The Limited Times

Now you can see non-English news...

The saltiness is surprisingly mysterious

2023-11-22T05:05:25.342Z

Highlights: Saltiness is surprisingly mysterious. Too much salt is harmful to the body, but too little is also harmful. It is not surprising that the body has two mechanisms to detect it. Our double perception of saltiness helps us walk the tightrope between the two sides of sodium, an element crucial for the functioning of muscles and nerves, but dangerous in high amounts. To tightly control salt levels, the body manages the amount of sodium it expels in the urine and controls how much goes in through the mouth.

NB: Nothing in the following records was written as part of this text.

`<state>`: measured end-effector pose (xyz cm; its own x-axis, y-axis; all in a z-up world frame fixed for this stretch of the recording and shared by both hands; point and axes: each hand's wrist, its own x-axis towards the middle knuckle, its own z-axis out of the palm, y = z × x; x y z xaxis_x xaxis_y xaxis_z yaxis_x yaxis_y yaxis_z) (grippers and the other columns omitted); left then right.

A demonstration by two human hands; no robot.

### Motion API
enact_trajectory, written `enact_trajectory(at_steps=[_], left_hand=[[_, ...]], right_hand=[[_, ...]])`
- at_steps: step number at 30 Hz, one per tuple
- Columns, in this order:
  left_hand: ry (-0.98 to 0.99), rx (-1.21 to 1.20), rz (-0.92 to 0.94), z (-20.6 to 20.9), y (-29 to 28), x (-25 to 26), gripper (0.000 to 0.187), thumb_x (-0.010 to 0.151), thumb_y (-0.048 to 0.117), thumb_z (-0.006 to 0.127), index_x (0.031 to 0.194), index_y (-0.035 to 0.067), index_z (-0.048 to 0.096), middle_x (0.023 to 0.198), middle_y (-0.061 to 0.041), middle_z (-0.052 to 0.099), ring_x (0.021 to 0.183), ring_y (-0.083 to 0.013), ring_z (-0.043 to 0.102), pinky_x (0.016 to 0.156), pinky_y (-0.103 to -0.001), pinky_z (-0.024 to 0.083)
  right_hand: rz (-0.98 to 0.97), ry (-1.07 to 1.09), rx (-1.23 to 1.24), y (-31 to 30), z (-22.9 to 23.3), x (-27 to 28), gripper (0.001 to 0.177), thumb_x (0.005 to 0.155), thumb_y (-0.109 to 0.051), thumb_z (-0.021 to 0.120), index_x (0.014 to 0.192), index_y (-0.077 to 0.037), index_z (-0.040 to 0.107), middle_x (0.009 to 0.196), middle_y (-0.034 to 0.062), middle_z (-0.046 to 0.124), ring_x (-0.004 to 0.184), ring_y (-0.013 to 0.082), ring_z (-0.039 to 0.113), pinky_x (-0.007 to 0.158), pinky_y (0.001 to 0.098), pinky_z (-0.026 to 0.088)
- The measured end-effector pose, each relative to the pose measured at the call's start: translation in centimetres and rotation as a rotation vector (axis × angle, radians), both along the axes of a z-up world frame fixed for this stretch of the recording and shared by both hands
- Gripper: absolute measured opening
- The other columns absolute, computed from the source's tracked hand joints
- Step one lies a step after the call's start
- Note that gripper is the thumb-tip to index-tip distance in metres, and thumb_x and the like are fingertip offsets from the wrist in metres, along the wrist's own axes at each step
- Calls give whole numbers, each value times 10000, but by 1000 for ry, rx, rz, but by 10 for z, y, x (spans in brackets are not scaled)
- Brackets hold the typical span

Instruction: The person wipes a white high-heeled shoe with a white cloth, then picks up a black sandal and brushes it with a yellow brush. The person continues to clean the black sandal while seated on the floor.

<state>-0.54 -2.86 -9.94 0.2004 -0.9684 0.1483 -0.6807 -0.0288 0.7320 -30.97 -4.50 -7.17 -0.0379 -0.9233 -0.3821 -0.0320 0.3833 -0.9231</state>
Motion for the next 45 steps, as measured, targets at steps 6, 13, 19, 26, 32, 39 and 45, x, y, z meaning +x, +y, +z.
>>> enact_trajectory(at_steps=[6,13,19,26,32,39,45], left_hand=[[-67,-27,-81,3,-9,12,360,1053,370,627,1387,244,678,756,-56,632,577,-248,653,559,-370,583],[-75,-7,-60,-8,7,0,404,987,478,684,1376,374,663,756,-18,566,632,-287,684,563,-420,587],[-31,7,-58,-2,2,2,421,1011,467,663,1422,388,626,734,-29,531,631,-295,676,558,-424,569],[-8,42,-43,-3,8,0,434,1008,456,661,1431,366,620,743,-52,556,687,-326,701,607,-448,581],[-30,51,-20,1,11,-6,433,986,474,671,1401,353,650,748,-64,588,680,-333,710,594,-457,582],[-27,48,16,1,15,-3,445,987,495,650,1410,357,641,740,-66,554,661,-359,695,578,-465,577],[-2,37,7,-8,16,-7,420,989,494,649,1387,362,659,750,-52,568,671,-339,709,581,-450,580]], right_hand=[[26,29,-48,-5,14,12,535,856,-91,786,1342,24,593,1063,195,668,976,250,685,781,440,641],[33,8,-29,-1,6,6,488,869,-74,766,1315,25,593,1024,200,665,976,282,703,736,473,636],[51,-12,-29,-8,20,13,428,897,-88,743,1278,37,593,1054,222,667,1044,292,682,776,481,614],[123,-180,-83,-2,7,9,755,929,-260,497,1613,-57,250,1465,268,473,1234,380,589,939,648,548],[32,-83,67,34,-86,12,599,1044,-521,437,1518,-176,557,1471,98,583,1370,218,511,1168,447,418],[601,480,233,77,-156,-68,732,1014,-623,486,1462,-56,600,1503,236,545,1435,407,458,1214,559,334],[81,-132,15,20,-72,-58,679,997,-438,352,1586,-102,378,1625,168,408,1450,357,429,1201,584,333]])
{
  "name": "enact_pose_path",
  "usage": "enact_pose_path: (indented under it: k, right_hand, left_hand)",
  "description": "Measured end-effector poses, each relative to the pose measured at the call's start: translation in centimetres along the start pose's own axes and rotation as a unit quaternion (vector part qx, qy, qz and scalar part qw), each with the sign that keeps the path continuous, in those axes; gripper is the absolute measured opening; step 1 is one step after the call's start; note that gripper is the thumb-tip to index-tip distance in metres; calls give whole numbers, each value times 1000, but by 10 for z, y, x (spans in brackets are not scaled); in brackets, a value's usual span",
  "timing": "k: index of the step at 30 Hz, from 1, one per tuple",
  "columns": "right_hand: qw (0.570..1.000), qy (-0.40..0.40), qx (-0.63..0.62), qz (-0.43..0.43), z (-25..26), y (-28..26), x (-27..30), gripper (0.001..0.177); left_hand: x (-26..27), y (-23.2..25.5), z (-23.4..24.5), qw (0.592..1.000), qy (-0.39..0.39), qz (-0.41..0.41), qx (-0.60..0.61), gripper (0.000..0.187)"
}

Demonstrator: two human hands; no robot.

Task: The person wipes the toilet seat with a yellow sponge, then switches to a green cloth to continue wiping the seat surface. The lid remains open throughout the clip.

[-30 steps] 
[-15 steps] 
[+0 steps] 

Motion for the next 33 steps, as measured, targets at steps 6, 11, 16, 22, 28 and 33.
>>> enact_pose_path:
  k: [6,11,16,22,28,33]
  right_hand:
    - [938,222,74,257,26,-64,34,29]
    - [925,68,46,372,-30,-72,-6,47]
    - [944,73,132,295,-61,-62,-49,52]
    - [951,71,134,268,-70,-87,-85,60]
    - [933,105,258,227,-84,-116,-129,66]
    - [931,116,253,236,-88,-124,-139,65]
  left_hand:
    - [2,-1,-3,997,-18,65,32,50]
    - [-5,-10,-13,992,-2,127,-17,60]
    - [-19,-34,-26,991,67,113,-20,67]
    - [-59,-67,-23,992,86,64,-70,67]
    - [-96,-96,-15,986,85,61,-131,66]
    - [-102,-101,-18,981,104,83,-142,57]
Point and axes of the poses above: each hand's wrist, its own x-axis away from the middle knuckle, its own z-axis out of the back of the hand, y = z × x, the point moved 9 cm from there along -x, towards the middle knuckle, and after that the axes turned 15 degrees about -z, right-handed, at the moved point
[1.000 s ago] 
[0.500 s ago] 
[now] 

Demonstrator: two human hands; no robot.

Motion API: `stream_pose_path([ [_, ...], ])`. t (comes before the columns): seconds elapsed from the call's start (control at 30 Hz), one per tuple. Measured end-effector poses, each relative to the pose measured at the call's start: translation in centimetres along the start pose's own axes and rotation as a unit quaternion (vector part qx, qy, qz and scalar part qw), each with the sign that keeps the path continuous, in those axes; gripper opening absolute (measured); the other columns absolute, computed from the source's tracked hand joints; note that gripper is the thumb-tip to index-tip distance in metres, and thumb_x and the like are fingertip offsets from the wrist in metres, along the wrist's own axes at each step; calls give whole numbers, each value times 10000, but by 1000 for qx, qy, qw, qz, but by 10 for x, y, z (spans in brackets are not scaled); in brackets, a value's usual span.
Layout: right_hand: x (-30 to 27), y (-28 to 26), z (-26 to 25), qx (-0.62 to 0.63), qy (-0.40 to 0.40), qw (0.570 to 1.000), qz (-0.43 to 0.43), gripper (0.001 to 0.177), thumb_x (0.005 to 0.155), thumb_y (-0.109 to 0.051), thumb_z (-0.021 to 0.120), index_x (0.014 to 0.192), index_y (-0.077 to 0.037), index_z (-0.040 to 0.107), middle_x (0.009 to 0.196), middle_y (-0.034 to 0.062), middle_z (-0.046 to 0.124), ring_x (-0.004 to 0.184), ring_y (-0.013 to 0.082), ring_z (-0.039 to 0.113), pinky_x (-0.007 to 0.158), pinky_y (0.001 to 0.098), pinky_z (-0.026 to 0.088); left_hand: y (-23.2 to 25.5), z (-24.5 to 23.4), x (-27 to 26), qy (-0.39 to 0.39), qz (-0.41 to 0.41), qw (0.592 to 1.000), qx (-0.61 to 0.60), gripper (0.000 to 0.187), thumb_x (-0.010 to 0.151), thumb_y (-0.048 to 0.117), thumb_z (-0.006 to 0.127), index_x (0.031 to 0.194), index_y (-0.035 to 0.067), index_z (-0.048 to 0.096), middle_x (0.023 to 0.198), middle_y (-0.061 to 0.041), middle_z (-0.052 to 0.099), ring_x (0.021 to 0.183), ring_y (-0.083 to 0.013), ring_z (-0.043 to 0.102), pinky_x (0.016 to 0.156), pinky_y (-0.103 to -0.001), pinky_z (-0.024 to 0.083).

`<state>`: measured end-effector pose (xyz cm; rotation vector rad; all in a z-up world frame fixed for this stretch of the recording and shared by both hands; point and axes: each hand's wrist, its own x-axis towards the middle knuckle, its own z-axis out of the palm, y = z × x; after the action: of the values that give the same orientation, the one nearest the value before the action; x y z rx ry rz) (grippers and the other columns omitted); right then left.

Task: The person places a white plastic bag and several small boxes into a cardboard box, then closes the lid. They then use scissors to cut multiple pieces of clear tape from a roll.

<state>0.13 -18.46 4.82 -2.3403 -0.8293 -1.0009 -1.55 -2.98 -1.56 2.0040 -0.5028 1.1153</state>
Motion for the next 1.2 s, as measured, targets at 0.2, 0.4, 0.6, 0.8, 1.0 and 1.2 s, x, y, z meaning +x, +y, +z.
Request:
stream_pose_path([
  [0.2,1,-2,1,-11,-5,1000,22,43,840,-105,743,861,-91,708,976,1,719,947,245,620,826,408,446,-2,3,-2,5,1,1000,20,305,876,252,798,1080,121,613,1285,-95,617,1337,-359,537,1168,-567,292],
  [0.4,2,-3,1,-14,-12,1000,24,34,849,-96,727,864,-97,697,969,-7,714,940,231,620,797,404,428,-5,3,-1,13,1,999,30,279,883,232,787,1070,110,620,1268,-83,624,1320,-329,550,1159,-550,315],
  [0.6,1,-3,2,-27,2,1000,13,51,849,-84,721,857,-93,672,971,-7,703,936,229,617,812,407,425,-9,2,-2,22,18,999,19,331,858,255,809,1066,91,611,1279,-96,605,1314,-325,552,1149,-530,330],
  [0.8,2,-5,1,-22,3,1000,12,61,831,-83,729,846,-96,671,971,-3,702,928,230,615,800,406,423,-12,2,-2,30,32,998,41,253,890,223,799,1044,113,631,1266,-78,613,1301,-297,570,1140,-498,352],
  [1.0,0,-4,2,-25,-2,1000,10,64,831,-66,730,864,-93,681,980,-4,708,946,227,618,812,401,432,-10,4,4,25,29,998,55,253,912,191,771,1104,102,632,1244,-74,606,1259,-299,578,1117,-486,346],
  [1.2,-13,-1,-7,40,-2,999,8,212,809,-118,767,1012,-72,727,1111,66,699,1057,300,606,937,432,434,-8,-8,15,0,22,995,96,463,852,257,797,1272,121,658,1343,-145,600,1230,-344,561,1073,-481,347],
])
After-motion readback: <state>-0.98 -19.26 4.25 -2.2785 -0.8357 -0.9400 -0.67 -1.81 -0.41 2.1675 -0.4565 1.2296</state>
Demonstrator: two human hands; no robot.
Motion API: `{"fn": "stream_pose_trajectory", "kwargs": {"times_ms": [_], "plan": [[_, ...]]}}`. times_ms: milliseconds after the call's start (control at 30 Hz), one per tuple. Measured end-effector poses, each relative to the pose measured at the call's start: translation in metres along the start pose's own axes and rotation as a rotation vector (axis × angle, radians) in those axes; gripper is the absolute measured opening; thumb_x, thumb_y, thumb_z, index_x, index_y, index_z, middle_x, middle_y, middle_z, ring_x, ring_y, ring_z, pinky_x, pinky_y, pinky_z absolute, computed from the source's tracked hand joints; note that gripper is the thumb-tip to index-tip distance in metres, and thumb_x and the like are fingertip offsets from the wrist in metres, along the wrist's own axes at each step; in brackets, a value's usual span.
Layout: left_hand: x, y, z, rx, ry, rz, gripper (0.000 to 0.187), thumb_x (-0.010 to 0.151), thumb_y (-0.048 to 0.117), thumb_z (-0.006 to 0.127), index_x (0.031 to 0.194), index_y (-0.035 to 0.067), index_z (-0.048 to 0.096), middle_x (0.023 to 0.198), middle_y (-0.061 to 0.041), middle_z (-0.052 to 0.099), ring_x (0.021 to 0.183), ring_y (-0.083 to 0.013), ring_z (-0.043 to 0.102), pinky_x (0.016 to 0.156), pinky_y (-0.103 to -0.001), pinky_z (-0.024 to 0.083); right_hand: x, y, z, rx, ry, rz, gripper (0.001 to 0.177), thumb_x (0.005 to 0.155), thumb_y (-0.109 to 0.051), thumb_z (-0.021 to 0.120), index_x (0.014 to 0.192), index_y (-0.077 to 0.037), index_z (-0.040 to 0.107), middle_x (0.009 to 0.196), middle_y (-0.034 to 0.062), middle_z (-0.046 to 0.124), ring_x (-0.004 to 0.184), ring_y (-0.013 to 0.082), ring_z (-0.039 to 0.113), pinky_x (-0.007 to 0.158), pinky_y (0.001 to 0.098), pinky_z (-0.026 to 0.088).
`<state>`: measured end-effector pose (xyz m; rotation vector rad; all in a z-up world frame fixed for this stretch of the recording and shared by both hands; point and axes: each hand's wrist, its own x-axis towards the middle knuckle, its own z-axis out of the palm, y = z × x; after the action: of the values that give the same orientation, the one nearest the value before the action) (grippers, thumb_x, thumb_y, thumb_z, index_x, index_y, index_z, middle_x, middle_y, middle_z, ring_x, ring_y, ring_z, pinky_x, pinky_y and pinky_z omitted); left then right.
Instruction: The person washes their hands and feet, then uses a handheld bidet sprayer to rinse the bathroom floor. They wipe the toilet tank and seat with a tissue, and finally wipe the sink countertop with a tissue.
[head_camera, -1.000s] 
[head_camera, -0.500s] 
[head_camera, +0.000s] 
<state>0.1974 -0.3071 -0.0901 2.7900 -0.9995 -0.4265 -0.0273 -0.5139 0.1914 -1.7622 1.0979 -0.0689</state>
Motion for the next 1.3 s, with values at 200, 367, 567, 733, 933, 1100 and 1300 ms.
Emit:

Too much salt is harmful to the body, but too little is also harmful; It is not surprising that the body has two mechanisms to detect it


We've all heard of the five tastes our tongue can detect: sweet, sour, bitter, salty, and umami. But it's actually six, because we have two different systems for detecting salt. One of them detects the appealing relatively low levels of salt that make potato chips taste delicious. The other has high levels of salt—enough to make foods that are too salty offensive and discourage us from consuming too much.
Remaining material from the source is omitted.